35171 Malignant melanoma cases associated with IL-23 inhibitors: Pharmacovigilance analysis of real-world evidence in the Food and Drug Administration Adverse Event Reporting System (FAERS) from the RADAR (Research on Adverse Drug events And Reports) program

Abstract

Background: IL-23 effects on tumorigenesis is suggestive, but remains unknown. The aim of this study was to determine if a safety signal is detectable for IL-23 inhibitor exposure and malignant melanoma in the FAERS database. Methods: Using MedDra terms for malignant melanoma, the FAERS database (for each FDA product approval date through Q4 2020) was analyzed using Proportional Reporting Ratio (PRR) for detection of a safety signal after exposure to risankizumab, guselkumab or tildrakizumab individually and as a class of drugs.
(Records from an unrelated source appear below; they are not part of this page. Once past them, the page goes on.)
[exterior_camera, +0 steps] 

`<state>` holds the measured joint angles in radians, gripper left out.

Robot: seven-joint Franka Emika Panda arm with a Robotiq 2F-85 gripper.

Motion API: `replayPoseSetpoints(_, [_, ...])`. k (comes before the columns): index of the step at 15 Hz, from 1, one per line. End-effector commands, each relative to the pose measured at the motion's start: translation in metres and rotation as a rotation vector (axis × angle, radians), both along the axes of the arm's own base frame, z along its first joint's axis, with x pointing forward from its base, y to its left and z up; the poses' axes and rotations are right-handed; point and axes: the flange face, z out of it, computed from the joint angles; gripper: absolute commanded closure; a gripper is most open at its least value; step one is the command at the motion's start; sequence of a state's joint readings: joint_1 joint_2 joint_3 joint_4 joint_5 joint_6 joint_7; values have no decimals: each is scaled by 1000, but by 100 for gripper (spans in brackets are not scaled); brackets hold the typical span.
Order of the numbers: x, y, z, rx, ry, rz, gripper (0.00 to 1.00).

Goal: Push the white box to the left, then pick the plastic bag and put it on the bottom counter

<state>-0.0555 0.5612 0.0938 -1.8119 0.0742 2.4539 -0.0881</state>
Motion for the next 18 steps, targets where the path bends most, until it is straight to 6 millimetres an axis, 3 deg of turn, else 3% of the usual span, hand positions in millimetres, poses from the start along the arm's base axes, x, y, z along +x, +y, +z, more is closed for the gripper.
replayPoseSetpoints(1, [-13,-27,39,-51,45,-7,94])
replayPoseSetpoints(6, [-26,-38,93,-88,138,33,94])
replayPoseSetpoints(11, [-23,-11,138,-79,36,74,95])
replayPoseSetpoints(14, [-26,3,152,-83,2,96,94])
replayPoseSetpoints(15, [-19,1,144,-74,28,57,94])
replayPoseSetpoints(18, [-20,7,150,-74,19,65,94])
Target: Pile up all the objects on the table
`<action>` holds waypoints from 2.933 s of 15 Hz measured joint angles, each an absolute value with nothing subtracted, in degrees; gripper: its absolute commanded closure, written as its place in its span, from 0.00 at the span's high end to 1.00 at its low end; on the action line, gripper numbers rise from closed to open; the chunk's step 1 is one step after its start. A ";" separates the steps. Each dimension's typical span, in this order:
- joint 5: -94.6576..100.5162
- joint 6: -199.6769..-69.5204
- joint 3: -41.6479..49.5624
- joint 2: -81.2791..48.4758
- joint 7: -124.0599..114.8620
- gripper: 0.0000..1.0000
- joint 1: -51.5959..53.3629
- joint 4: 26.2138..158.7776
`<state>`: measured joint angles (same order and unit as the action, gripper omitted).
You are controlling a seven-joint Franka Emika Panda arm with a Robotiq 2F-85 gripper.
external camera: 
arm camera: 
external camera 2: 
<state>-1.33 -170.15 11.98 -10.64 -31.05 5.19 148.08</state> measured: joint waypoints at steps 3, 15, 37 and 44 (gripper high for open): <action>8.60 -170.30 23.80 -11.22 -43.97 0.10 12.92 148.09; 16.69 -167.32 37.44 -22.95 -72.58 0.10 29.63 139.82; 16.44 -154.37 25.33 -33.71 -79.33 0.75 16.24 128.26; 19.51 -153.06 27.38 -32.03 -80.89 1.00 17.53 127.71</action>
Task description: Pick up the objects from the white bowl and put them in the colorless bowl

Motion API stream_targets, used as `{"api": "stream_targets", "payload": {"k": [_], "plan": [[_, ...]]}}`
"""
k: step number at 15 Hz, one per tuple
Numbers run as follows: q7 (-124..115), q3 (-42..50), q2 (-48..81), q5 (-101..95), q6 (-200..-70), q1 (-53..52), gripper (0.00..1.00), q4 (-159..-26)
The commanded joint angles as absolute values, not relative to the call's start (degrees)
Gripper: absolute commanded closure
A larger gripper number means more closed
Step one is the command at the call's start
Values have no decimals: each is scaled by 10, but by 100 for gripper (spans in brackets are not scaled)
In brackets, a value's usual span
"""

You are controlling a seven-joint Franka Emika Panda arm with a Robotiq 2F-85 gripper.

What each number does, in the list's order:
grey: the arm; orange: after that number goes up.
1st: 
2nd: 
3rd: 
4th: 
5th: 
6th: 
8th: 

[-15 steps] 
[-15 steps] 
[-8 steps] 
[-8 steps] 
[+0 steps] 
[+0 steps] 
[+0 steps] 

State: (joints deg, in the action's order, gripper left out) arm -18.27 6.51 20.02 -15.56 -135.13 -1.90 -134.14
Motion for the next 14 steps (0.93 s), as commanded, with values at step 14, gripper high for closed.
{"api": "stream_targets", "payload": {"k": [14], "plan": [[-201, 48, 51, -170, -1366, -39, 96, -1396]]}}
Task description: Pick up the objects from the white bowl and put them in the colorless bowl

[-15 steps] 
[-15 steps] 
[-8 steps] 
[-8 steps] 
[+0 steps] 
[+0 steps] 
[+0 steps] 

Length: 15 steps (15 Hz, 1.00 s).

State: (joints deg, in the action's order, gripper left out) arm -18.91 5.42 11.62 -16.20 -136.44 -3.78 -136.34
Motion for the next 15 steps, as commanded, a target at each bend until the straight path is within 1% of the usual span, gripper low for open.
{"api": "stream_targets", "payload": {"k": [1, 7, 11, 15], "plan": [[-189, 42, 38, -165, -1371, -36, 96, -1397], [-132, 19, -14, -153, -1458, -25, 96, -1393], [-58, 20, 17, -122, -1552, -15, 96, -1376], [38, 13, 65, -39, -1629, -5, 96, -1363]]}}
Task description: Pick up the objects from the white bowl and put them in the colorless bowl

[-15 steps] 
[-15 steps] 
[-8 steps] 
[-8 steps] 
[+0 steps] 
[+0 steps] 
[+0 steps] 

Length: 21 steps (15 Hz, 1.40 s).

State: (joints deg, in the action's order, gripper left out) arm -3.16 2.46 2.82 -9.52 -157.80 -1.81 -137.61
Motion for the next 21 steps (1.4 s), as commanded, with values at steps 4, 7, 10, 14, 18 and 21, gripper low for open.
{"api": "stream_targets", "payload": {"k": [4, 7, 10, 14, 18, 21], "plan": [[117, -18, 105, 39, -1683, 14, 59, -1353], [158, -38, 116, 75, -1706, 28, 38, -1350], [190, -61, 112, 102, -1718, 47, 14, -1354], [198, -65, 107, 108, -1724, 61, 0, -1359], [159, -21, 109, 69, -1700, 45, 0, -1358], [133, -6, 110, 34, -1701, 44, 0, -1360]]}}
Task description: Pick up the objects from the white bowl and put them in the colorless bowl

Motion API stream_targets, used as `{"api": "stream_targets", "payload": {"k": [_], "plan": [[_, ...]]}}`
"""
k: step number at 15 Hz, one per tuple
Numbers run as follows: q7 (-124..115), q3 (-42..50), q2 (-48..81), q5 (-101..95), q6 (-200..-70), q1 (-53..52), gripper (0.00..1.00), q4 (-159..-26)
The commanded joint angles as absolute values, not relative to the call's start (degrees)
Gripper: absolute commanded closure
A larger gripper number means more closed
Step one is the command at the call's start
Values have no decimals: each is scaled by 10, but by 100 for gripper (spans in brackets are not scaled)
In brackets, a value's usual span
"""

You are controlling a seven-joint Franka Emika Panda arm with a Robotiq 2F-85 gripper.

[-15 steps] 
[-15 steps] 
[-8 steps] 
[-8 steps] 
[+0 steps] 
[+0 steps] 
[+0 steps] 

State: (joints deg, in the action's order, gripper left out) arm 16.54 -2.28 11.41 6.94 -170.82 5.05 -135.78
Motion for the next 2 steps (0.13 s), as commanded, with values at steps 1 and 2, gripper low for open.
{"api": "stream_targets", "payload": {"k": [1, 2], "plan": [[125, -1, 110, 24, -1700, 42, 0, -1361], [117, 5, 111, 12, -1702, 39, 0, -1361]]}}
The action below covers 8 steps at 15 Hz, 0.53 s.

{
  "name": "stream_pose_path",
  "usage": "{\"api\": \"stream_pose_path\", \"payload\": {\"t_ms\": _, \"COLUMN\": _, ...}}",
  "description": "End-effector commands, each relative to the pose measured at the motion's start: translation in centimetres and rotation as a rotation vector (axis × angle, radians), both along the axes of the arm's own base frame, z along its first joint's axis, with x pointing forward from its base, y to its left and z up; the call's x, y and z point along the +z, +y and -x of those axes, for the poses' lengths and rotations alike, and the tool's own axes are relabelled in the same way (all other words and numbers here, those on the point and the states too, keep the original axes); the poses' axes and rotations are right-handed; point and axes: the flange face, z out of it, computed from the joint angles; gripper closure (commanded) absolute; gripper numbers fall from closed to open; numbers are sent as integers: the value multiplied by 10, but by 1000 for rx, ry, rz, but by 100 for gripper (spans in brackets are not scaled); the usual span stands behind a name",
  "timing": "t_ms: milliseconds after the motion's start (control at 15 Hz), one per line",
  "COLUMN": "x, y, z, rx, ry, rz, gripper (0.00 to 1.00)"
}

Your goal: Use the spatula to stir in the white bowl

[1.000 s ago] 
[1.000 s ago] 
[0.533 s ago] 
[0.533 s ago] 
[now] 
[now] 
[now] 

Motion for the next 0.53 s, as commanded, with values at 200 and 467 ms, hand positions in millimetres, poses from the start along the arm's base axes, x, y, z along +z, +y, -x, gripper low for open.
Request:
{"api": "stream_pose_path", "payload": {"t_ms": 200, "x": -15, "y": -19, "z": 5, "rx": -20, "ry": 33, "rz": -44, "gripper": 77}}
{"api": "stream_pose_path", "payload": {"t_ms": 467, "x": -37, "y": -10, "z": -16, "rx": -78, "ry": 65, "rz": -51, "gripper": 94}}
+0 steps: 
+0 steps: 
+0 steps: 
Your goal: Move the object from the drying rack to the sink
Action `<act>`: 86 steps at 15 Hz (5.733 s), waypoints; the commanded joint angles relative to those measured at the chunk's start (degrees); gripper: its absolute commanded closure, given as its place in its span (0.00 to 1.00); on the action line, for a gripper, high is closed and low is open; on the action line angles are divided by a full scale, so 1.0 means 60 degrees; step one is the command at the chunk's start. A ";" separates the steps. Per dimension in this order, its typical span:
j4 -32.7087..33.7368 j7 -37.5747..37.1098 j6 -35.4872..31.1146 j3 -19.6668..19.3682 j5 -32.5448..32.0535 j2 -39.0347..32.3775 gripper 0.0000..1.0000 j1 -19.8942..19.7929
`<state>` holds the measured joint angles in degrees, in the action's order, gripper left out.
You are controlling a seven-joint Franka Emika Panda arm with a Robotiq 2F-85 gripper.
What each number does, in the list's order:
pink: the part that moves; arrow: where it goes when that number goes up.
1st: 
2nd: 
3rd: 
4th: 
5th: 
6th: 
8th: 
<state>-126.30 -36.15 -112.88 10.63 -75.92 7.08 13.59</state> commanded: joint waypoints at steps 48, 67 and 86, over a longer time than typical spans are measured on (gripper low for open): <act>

PRR is defined as number of events >3, χ2 > 4 and PRR > 2. Results: A safety signal was detected for IL-23 inhibitors as a class (N = 17; PRR: 3.52; 95% CI 2.19-5.66) as well as for risankizumab (N = 9; PRR: 9.11; 95% CI 4.75-17.45), but not for guselkumab (N = 8; PRR: 2.17; 95% CI 1.09-4.35) or tidrakizumab (no cases). Conclusion Based on the findings from this real-world evidence, there is an increased risk for melanoma subsequent to exposure to an IL-23 inhibitor. Further evidence from large patient populations is warranted to better define this serious new risk.